その肩をがっしりと掴んだコウメイが、今日はもう十分だと引き止めた。シュウが食べたい肉を全部狩ってきたら、夕食までに解体は終わらない。
「魔猪は明日にしろ」
「えー」
「解体が忙しくて夕飯のステーキが焼けなくなるが、いいんだな?」
「明日にするからステーキはでっかくでぶ厚いの五枚な!」
「俺はサイコロを二個で」
「シュウは二枚だ、五枚は食い過ぎ。アキはもっと食え、せめて一枚」
肉の量に不満を言う二人に手伝わせて、コウメイは魔鹿の解体を終えた。
+++
夕食の席に着いたリンウッドは、機嫌が悪かった。
また説教がはじまるのかと恐々とする三人は、バターをたっぷり載せた揚げ芋を彼の皿に移して機嫌を取ろうとする。だが好物が山盛りになってもリンウッドの岩顔がゆるむことはなく、覚悟を決めた三人は、いつも通りの食事に戻った。
お代わりを三枚目で止められたシュウは、デザートの用意に台所に引っ込んだコウメイの目を盗んで、アキラの肉と自分の根菜のグラッセを交換する。
コレ豆茶と一緒に運ばれてきたのは、レギルの水煮に焼き砂糖を絡めてバターで風味をつけた一品だ。見た目はこってりしているが、爽やかでかすかに刺激のある香りが食欲をそそった。

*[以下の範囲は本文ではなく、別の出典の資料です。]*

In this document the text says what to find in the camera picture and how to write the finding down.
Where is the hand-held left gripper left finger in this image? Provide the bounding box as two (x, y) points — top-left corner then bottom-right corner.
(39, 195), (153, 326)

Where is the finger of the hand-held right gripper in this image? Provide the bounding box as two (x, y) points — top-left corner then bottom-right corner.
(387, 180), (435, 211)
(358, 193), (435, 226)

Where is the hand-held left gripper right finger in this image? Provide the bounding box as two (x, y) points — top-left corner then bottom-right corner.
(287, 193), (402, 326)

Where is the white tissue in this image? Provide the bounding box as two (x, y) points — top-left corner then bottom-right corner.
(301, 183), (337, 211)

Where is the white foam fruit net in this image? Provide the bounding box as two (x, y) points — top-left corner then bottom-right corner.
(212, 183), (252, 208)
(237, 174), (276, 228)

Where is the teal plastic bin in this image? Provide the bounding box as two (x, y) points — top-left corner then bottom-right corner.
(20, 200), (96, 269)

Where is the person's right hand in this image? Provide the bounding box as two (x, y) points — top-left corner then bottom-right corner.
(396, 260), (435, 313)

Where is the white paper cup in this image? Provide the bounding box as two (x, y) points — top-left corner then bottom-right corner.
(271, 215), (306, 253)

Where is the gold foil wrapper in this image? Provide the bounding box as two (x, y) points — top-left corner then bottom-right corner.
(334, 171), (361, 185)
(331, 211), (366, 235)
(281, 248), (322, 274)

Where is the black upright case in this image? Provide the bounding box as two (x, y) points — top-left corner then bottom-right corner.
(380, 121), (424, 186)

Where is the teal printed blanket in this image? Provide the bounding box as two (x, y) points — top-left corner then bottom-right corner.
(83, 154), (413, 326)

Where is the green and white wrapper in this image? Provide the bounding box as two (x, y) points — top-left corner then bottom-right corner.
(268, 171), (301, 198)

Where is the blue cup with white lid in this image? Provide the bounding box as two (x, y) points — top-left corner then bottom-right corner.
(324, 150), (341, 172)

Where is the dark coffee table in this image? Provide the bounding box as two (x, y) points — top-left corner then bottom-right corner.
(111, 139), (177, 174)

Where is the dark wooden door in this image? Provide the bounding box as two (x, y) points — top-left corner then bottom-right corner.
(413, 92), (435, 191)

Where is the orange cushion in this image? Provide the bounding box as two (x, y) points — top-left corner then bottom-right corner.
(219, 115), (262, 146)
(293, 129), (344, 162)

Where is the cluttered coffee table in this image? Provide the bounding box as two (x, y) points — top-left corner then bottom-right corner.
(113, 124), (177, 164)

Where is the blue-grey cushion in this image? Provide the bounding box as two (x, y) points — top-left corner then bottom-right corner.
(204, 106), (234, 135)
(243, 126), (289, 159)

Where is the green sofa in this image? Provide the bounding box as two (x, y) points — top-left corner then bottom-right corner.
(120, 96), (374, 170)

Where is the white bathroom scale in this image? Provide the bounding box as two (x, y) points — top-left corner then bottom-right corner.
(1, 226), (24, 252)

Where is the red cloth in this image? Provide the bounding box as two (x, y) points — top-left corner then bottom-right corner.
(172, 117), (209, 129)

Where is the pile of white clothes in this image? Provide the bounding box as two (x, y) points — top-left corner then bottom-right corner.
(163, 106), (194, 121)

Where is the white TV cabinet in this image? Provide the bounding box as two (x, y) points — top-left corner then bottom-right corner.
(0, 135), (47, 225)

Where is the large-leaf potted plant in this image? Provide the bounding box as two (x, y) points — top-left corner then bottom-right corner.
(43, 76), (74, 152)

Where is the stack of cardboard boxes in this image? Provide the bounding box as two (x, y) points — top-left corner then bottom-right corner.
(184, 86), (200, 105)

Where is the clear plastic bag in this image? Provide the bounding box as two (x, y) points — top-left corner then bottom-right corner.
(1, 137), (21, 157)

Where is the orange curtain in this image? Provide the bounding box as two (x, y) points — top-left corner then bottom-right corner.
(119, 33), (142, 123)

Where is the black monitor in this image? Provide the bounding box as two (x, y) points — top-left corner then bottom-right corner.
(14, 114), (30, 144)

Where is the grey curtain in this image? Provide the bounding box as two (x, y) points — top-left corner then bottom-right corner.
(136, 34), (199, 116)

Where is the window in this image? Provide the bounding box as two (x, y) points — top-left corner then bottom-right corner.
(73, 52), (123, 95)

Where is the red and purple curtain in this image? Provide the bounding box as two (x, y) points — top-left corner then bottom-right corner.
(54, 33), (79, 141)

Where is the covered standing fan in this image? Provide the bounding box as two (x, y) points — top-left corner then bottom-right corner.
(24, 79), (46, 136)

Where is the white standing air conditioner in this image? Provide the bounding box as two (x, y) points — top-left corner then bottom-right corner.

ジムミン(香辛料)の利いたレギルを完食したリンウッドは、アキラに向き直って居住まいを正した。
「飯も食い終わったから、一つ重大な話をいいかね?」
「……な、何でしょう?」
リンウッドの様子にアキラの背筋が伸びる。コウメイとシュウは自分への説教ではないと知って胸を撫で下ろした。だがマイルズの件よりも重大な話なんてあるのかと怪訝そうに顔を見合わせる。
「魔力震の影響についてだ」
「影響……?」
すでに終わったのではないかと首を傾げるアキラを見て、リンウッドは弟子の視野の狭さを嘆いた。
「お前たちの抱えておった面倒は片がついたかもしれんが、こっちのはまだ何も対処できておらんのだ」
「対処ったって、何かあったか?」
「さー? アキラが知らねーのに、俺が知ってるわけねーだろ」
心当たりのないアキラは首を傾げた。
「いったい何に、どのような重大な影響があったのですか? 私が関係しているのなら、もっと早く声をかけてくれればよかったのに」
「そうは言ってもな、お前たちは忙しかったようだし」
リンウッドの眉間に皺が寄り、目が呆れまじりに細められた。
転移者たちの後始末を終えれば時間が取れると思っていたら、ハリハルタに出かけたきり帰ってこない。しかも六カ国ギルド長会議に出席するとかで国を出ると一方的に知らせてきたきりだ。やっと戻ってくるとかと思えば、三人はマイルズに誘われて迷宮都市に遠征を決めてしまったではないか。
そう恨めしげに言われて、三人はそっと視線を逸らした。
「まあ、アレ自体はそれほど急がなくてもかまわんと思うが、協力者のほうはな、急がねば間に合わんかもしれんぞ」
「協力者、ですか?」
説明するよりも現物を見せたほうが理解が早いだろうと、リンウッドはアキラを促して小屋に向かった。